Everything in the data below is left aside except the lines from the one containing "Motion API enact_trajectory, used" through the one containing "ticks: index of"; repeat those exactly.

═══

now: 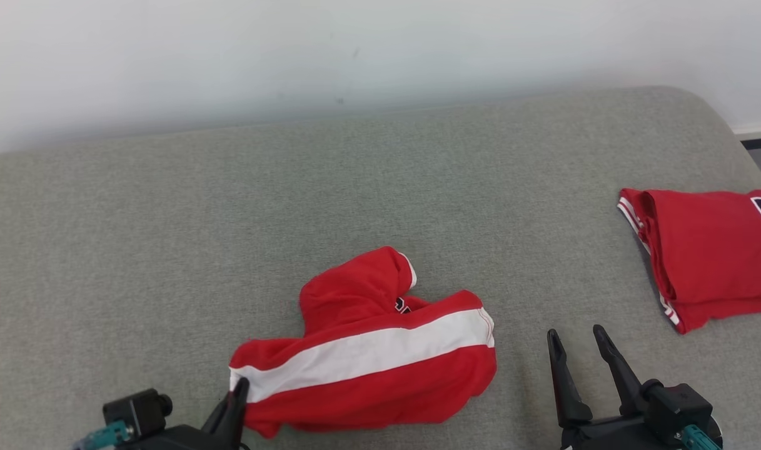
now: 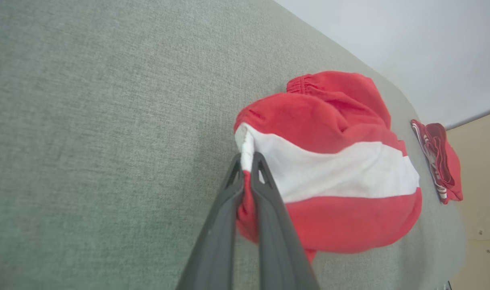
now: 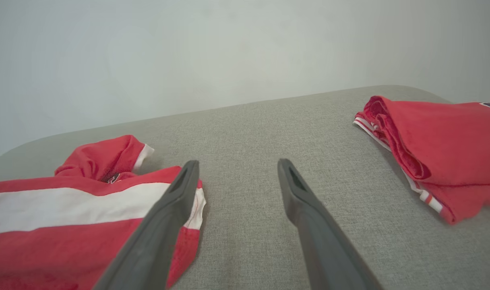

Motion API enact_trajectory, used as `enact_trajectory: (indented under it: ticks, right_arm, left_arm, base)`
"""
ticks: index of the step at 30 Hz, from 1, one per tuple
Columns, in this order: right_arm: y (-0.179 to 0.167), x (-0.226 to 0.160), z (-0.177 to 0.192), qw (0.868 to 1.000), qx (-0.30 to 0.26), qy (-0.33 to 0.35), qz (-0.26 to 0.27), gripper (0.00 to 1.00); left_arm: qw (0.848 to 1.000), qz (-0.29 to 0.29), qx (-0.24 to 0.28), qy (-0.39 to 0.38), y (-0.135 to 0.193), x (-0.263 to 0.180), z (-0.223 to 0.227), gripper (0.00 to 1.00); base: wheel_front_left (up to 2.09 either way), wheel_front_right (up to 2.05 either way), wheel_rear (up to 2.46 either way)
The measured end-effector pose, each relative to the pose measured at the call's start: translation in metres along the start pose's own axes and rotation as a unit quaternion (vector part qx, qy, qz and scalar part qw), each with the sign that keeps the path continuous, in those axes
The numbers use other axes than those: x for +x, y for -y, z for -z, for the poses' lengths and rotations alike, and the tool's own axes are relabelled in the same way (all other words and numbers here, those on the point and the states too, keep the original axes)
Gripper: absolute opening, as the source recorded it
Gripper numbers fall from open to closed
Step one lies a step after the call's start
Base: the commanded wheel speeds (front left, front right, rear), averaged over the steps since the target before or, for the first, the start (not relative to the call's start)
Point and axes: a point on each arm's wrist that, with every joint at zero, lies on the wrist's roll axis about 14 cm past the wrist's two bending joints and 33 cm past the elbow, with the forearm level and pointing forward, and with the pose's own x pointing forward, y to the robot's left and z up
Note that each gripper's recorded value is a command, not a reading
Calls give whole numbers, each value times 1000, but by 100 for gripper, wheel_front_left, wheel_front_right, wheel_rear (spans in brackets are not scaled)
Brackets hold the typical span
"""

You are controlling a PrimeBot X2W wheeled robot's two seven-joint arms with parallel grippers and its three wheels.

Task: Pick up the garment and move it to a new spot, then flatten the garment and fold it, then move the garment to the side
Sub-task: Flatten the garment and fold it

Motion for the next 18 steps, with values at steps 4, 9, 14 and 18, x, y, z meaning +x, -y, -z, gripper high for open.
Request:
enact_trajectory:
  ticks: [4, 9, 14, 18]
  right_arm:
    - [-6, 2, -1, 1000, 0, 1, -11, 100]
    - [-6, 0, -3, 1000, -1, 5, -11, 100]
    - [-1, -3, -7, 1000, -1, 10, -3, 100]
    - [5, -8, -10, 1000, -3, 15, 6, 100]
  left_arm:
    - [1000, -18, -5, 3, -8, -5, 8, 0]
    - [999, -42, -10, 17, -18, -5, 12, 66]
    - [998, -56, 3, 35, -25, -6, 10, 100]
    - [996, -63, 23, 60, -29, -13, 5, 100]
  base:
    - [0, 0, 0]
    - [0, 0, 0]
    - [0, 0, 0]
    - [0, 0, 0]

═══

EXERCISE ANSWER:
Motion API enact_trajectory, used as `enact_trajectory: (indented under it: ticks, right_arm, left_arm, base)`
"""
ticks: index of the step at 30 Hz, from 1, one per tuple

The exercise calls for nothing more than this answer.